Even with all the efficiency and technology of these models, they still have points for improvement, usually relating to the degree of uncertainty generated [3, 81]. state that the main causes of uncertainty in the modeling process are the input data, the model structure, and the model parameters. Input data can have biases and uncertainties from the moment it is collected, whether they are samples collected in the field or satellite image products that suffer from electromagnetic interference and pre-processing. Multiple instances of uncertainty arise when using two or more of these date sources, especially if image scales are not used to reference the actual field scale. Model structures are also subject to uncertainties, such as the choice of model to be used, which may not capture all the complexity of the data or may suffer from overfitting.
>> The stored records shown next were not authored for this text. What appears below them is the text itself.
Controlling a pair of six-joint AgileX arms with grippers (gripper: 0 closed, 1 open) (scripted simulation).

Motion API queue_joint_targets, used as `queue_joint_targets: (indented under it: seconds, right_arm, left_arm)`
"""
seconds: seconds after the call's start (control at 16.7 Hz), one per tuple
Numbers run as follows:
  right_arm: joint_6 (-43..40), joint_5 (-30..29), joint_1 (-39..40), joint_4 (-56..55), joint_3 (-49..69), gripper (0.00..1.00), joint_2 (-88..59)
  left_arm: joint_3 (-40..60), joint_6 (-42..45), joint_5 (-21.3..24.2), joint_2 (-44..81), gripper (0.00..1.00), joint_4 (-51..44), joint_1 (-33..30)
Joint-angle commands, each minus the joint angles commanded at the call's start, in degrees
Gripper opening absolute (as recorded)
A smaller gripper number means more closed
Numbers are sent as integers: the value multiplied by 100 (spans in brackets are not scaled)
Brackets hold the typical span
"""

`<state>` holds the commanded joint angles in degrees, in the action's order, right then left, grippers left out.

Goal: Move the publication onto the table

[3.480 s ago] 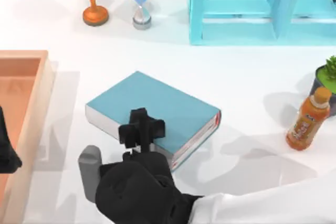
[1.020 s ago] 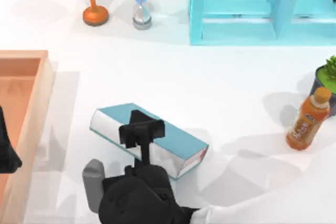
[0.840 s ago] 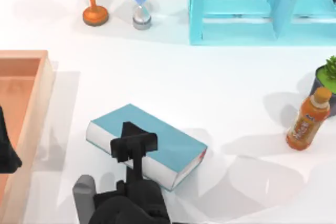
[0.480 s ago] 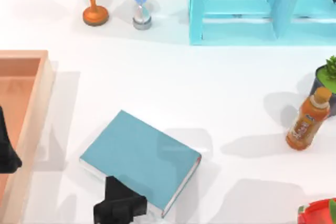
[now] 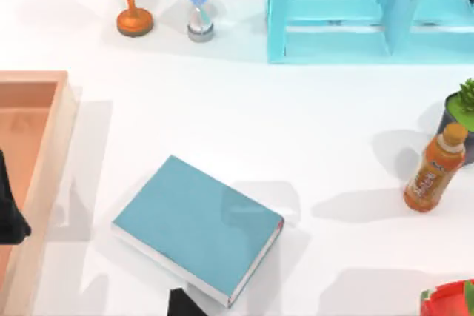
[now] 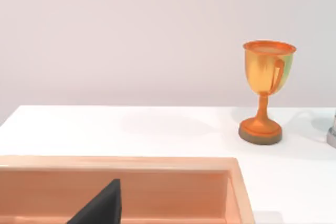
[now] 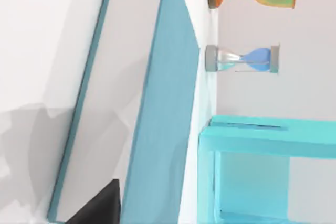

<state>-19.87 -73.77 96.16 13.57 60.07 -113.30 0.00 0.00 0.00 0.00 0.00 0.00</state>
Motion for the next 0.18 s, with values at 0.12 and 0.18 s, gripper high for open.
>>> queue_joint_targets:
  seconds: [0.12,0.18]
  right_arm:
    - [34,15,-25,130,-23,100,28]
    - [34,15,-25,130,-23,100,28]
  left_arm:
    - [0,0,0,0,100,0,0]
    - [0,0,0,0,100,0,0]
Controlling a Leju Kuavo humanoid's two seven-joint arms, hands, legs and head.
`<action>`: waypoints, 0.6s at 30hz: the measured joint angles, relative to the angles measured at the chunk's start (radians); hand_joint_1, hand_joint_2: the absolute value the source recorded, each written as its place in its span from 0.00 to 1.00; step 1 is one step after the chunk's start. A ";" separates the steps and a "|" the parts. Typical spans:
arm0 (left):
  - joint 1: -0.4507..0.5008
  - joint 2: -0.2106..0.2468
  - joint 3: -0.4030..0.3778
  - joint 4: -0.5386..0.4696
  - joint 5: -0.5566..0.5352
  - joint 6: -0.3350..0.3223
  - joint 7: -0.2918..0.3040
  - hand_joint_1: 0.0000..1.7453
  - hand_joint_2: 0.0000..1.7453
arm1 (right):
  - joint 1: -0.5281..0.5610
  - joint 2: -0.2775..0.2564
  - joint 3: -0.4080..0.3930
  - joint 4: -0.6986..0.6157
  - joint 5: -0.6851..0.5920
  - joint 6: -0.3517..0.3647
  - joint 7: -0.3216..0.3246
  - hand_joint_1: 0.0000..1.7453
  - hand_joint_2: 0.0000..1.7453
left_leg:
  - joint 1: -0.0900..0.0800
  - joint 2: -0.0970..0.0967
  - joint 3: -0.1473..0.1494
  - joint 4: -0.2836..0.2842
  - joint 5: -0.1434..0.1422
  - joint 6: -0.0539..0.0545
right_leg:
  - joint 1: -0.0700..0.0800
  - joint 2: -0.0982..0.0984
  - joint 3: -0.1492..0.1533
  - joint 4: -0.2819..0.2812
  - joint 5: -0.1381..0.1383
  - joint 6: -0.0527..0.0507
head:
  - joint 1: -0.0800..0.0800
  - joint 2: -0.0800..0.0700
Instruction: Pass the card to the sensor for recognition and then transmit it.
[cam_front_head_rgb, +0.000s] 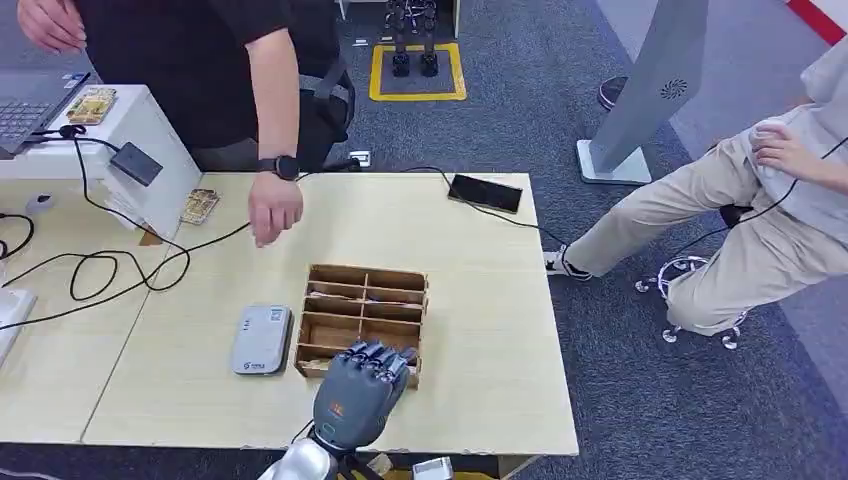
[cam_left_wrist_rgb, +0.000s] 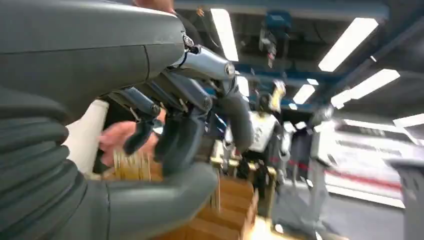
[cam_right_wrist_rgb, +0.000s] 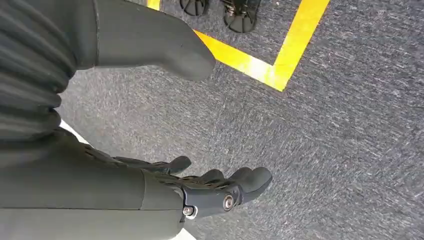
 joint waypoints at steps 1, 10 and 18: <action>0.000 0.002 0.000 -0.029 0.000 0.001 0.006 0.00 1.00 | 0.000 -0.001 0.001 0.002 0.000 0.000 0.000 0.00 1.00 | 0.000 0.000 0.000 0.000 0.000 0.000 | 0.000 0.000 0.000 0.000 0.000 0.000 | 0.000 0.000; 0.017 0.005 0.048 -0.217 0.000 0.001 -0.060 0.00 1.00 | -0.001 -0.005 0.016 0.021 0.000 -0.011 -0.002 0.00 1.00 | 0.000 0.000 0.000 0.000 0.000 0.000 | 0.000 0.000 0.000 0.000 0.000 0.000 | 0.000 0.000; 0.021 0.018 0.076 -0.257 0.000 0.000 0.009 0.00 1.00 | -0.001 -0.007 0.024 0.031 -0.010 -0.011 -0.004 0.00 1.00 | 0.000 0.000 0.000 0.000 0.000 0.000 | 0.000 0.000 0.000 0.000 0.000 0.000 | 0.000 0.000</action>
Model parameters include the number of samples used, multicollinearity between variables, the different parameters used in the models (such as the number of trees in random forests), the weight of connections in neural networks, and more [81]. point out that although it is a major challenge, it is extremely important to quantify these uncertainties and try to negate them by understanding the models used and making use of well-defined and collected variables.

Forest inventories

Forest inventories and allometric equations are the best-known and most widely used techniques for quantifying above-ground C. Having been utilized for several decades, they are an essential data source for biomass and C estimation [14]. However, these methods require extensive fieldwork, often involving multiple field trips, which can be labor-intensive and logistically challenging, especially in remote or dense forest areas.
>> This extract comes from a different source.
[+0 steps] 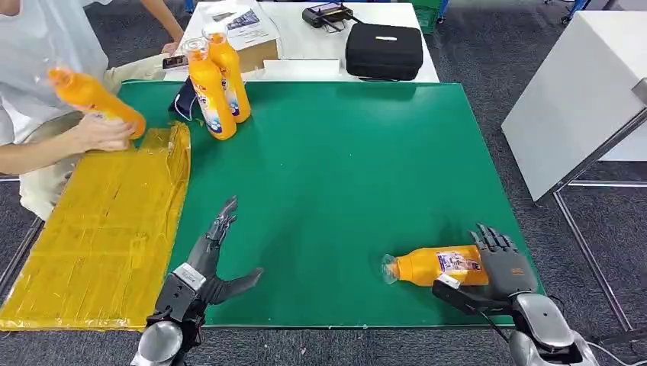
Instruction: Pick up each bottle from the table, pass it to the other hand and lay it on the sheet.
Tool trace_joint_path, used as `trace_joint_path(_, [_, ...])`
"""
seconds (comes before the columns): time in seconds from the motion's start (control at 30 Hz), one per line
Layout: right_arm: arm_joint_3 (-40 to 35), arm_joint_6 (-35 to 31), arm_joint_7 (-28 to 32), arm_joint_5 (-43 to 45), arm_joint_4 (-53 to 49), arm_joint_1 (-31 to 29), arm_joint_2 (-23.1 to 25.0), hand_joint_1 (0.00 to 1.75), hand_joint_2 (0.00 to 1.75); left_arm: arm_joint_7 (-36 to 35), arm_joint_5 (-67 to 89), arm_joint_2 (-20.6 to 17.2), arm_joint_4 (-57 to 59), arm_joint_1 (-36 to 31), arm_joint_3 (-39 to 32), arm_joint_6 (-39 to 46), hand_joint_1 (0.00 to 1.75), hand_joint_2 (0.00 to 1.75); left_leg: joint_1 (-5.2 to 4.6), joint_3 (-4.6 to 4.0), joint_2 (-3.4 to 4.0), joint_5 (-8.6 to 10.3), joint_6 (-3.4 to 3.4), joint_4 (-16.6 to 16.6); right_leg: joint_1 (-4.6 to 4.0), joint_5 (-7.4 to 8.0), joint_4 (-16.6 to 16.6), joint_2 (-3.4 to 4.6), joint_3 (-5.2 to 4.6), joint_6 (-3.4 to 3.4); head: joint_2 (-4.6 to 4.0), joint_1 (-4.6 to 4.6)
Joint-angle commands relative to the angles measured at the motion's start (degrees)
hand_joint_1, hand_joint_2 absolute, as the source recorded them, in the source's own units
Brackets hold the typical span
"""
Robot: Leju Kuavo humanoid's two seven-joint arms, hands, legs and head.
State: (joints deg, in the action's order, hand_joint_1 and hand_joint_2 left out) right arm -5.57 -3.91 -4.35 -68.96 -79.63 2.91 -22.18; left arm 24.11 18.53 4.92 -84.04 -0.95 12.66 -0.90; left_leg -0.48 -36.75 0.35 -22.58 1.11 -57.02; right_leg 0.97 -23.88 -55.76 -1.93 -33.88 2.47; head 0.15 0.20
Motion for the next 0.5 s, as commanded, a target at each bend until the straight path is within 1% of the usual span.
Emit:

Forest inventories can provide a complete representation of forests, though several and challenges must be considered, including the number of data collected (e.g., number of individuals, collection site, measurements used) and sampling size [15], and variability in tree structure across different species and regions. The high biodiversity in some forests, such as tropical regions, increases this variability, making it more difficult to standardize measurements. The main information used in forest inventories is vegetation type [25, 54], tree age [63, 25], and diameter at breast height (DBH) [65, 15, 71]. Despite the great importance of DBH for calculating biomass, variation in the criteria used to record it can also contribute to inconsistencies in carbon estimates. For example [15], only used trees with DBH greater than 30 cm, while [71] used trees greater than 1.3 m and with DBH greater than 5 cm. Some authors still only use this data to quantify biomass and C [24, 91], thus demonstrating the importance of this data and its correct and mandatory measurement.

Inventory data is used to quantify biomass and C through allometric equations, correlating vegetation data with the amount of C. Different equations have been established for different vegetation types using specific average standards for each vegetation [4]. Forest inventories should be updated to analyze the evolution of vegetation and C capture, using at least measurements of the number of trees and DBH [4]. However, it is critical to ensure that sampling is done at a sufficient scale and frequency to capture the variability in tree species, age, and growth rates. Smaller sample sizes or inadequate site selection can lead to skewed results or misrepresentation of carbon stocks. For example, forest inventories carried out for more than 10 years in China’s subtropical forests have been used to predict the rate of C change over time and confirm the importance of forests for C sequestration and the ability of younger forests to expand sequestration [1]. Such data help to design forest preservation, restoration strategies, and management policies.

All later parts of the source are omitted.